Task directions:
Go through the listing below and repeat it exactly, omitting each picture.

Data provided:

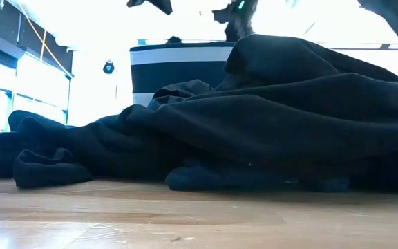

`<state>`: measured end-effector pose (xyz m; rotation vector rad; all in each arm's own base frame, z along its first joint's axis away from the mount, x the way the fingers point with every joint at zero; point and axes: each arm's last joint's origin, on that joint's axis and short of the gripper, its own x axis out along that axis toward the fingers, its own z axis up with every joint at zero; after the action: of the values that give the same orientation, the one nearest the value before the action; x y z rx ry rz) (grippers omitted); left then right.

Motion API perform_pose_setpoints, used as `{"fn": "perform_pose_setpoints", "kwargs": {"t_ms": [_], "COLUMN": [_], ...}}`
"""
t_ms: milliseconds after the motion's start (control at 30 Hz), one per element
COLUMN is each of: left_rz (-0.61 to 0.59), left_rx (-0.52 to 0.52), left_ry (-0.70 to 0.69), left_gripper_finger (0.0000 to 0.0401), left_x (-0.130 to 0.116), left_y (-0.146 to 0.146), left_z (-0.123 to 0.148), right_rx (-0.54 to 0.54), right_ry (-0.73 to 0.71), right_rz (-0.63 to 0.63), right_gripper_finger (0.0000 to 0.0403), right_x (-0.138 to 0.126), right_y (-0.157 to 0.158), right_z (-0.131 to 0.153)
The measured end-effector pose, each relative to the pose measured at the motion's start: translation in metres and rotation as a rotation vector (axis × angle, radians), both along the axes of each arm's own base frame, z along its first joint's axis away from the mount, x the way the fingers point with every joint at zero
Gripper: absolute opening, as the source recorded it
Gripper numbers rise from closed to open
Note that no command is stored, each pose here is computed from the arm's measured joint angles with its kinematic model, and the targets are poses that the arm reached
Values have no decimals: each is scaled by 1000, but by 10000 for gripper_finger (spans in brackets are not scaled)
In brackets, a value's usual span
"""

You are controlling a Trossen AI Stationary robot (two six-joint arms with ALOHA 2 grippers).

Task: Sort clothes
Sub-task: Put the blue shirt into the blue bin, then put the black shirt into the blue bin

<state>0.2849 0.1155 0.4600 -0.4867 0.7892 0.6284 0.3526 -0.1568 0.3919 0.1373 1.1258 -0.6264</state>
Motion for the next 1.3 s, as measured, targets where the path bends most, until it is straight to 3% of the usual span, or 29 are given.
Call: {"fn": "perform_pose_setpoints", "kwargs": {"t_ms": [200,367,467,600,733,1033,1167,1300], "left_rz": [56,63,61,97,63,-23,-33,-43], "left_rx": [125,101,85,96,96,146,38,-127], "left_ry": [-53,-53,-24,32,2,0,56,216], "left_gripper_finger": [26,26,26,26,26,26,26,26], "left_x": [-17,-20,-21,-27,-34,-40,-33,-21], "left_y": [-43,-66,-79,-94,-108,-129,-137,-143], "left_z": [22,22,19,15,18,20,1,-40], "right_rx": [94,246,326,333,274,67,12,-37], "right_ry": [192,299,321,332,262,-224,-403,-490], "right_rz": [48,41,35,66,63,30,72,118], "right_gripper_finger": [145,145,145,145,145,145,145,145], "right_x": [50,67,72,73,63,2,-32,-57], "right_y": [-40,-60,-65,-64,-58,-8,27,55], "right_z": [-95,-165,-190,-193,-152,16,69,98]}}
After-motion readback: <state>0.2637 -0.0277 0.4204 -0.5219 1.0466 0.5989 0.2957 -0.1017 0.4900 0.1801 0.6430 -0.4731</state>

Written reply:
`<state>`: measured end-effector pose (xyz m; rotation vector rad; all in each arm's own base frame, z along its first joint's axis away from the mount, x the way the fingers point with every joint at zero; point and axes: each arm's last joint's origin, on that joint's axis and short of the gripper, its own x axis out along that axis toward the fingers, its own z axis up with every joint at zero; after the action: of the values that give the same orientation, the one nearest the value before the action; x y z rx ry rz) (grippers omitted); left then right.

Motion API perform_pose_setpoints, used as `{"fn": "perform_pose_setpoints", "kwargs": {"t_ms": [_], "COLUMN": [_], ...}}`
"""
t_ms: milliseconds after the motion's start (control at 30 Hz), one per element
COLUMN is each of: left_rz (-0.61 to 0.59), left_rx (-0.52 to 0.52), left_ry (-0.70 to 0.69), left_gripper_finger (0.0000 to 0.0401), left_x (-0.130 to 0.116), left_y (-0.146 to 0.146), left_z (-0.123 to 0.148), right_rx (-0.54 to 0.54), right_ry (-0.73 to 0.71), right_rz (-0.63 to 0.63), right_gripper_finger (0.0000 to 0.0403), right_x (-0.138 to 0.126), right_y (-0.157 to 0.158), right_z (-0.131 to 0.153)
The measured end-effector pose, each relative to the pose measured at the motion's start: translation in metres and rotation as a rotation vector (axis × angle, radians), both along the axes of each arm's own base frame, z along its first joint's axis away from the mount, x the way the fingers point with every joint at zero
Gripper: absolute opening, as the source recorded it
Gripper numbers rise from closed to open
Note that no command is stored, each pose here is computed from the arm's measured joint angles with its kinematic model, and the targets are poses that the arm reached
Values have no decimals: each is scaled by 1000, but by 10000 for gripper_finger (spans in brackets are not scaled)
In brackets, a value's usual span
"""

You are controlling a Trossen AI Stationary robot (two six-joint arms with ALOHA 2 grippers).

Task: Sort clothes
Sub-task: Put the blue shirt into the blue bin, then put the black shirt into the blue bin

<state>0.2849 0.1155 0.4600 -0.4867 0.7892 0.6284 0.3526 -0.1568 0.3919 0.1373 1.1258 -0.6264</state>
Motion for the next 1.3 s, as measured, targets where the path bends most, until it is straight to 3% of the usual span, or 29 are given.
Call: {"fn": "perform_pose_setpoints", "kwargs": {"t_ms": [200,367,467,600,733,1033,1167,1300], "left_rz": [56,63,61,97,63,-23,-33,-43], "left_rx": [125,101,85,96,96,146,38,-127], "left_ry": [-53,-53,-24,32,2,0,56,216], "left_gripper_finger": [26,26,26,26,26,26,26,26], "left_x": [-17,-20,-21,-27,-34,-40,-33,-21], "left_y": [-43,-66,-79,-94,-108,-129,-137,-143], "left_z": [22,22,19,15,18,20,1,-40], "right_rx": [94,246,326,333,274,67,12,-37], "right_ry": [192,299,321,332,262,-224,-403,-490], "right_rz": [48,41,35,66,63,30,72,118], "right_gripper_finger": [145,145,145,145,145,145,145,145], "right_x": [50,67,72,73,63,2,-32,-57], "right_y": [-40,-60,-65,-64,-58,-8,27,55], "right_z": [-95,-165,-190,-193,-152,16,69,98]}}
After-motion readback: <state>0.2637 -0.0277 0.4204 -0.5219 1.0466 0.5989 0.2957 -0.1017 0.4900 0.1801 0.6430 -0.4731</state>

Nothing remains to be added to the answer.